# Cinesamples libraries not found??



## dannymc (Dec 1, 2015)

are none of the cinesamples libraries licensed to be used in Kontakt directly? i keep getting this library not found error message with my recently purchased cinesamples cine orch and cinesamples core? i'm shocked such a big player still haven't sorted this issue  

had the same issue with both cine perc professional and cine epic. are they not paying for licenses or something?


----------



## PJMorgan (Dec 1, 2015)

They're not kontakt player libraries, they're for Kontakt Full, so you need to manually load them from the files tab. Or better yet add your most used libraries to the quick load section. A lot of developers don't use Kontakt player for all their libraries & Cinesamples clearly state on their site that CineOrch is a Kontakt FULL library this also goes for the CinePerc libraries too.
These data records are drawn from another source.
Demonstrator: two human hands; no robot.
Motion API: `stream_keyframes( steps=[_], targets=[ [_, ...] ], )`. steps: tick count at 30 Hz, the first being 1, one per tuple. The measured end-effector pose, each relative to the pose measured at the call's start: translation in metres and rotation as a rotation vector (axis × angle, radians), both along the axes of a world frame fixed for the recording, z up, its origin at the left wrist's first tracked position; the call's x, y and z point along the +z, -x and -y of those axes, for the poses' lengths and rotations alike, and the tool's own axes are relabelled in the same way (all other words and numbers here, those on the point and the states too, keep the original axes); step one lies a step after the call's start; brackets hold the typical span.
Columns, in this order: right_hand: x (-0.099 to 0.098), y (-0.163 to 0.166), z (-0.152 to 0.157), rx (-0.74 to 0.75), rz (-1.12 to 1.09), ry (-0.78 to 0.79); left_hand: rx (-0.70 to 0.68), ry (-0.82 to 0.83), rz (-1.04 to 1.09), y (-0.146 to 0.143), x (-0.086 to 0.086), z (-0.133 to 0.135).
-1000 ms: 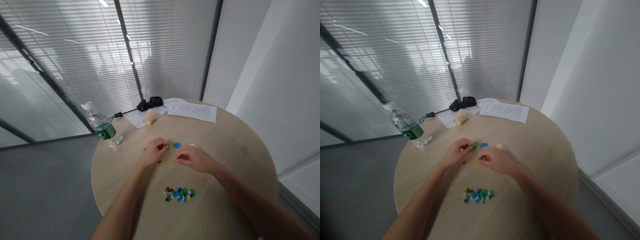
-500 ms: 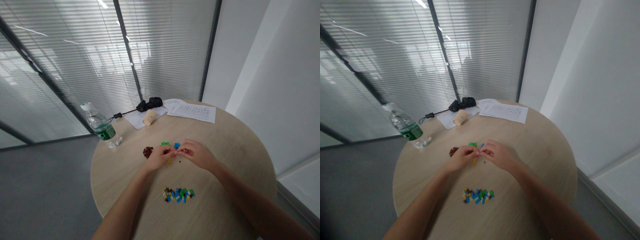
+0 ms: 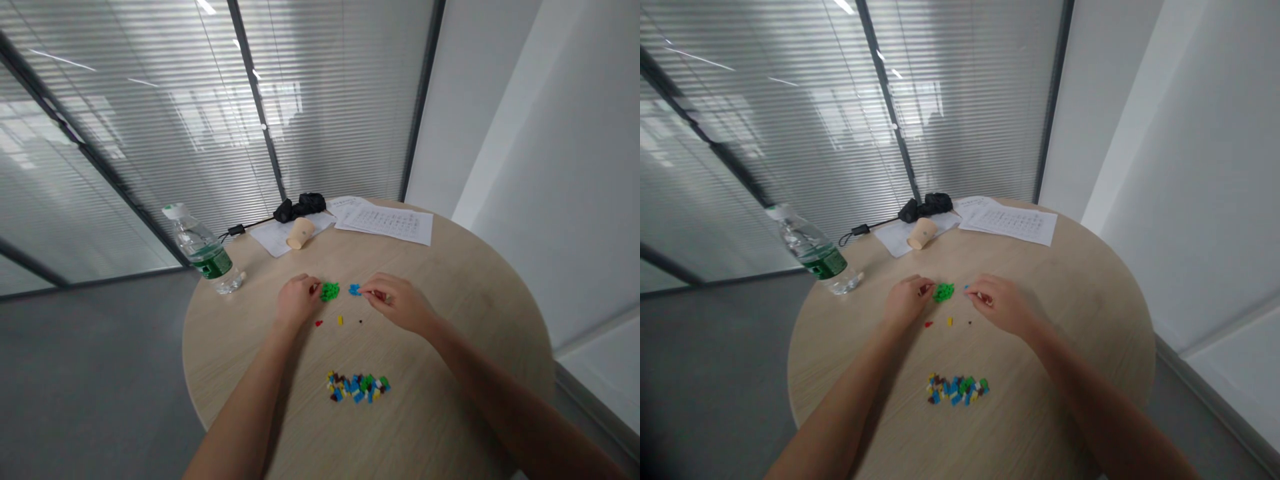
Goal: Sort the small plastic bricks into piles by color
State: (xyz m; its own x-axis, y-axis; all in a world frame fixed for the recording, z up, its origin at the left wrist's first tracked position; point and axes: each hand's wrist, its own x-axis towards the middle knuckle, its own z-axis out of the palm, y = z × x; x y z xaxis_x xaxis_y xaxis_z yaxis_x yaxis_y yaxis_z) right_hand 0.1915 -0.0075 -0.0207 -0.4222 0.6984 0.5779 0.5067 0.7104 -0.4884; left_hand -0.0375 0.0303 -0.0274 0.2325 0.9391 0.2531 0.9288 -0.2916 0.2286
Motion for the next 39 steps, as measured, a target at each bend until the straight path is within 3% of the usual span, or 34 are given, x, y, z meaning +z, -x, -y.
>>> stream_keyframes(
  steps=[18, 26, 33, 39],
  targets=[
    [-0.007, 0.001, 0.0, 0.046, 0.136, -0.012, -0.035, 0.048, -0.141, -0.003, -0.002, 0.002],
    [-0.005, 0.007, 0.003, 0.054, 0.058, 0.141, -0.038, 0.047, -0.161, -0.003, -0.002, 0.002],
    [-0.005, 0.015, 0.015, 0.394, 0.29, 0.429, -0.028, 0.042, -0.176, -0.003, -0.005, 0.001],
    [-0.008, 0.021, 0.023, 0.54, 0.395, 0.468, -0.017, 0.067, -0.16, -0.003, -0.003, 0.002]
  ],
)
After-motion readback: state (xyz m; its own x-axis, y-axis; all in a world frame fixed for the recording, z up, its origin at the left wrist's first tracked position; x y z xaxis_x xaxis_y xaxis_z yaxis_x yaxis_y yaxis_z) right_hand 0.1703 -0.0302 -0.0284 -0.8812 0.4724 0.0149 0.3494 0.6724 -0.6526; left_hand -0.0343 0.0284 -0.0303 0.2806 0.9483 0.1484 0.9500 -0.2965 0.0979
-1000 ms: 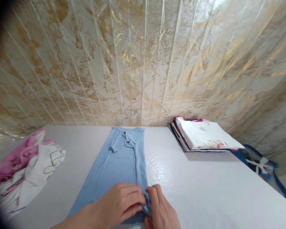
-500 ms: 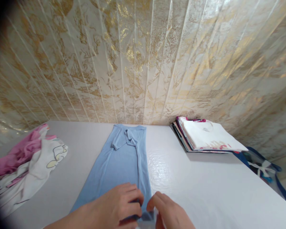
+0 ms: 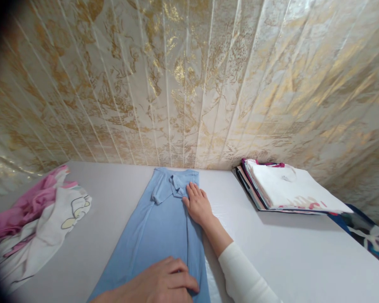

They are working on updating their main libraries & also making them Kontakt Player compatible.


----------



## C.R. Rivera (Dec 1, 2015)

Actually, currently Cinesymphony Lite is licensed for the Kontakt. Contact them, as Mike Patti just did some videos about porting over a number of their wonderful products for the "big" Kontakt. In the video, he does suggest a time span, and states that older libraries will be "upgraded" for 29.00 to cover the costs.


----------



## dannymc (Dec 1, 2015)

thanks guys. i know i can do that quick load method as its how i load up my 2 cine percussion libraries but it would be nice to just have it loaded neat and tidy from the libraries menu. maybe i"ll drop them an email on this and find out where the updates at. 

Danny


----------



## C.R. Rivera (Dec 1, 2015)

Danny, do check with them as on their facebook page he mentions Cinewinds Core and Cinewinds Pro, but the graphic shows that Cinestrings will be Kontakt-able. I have Cineorch and suspect that it will not be ported, but it isn't that big.


----------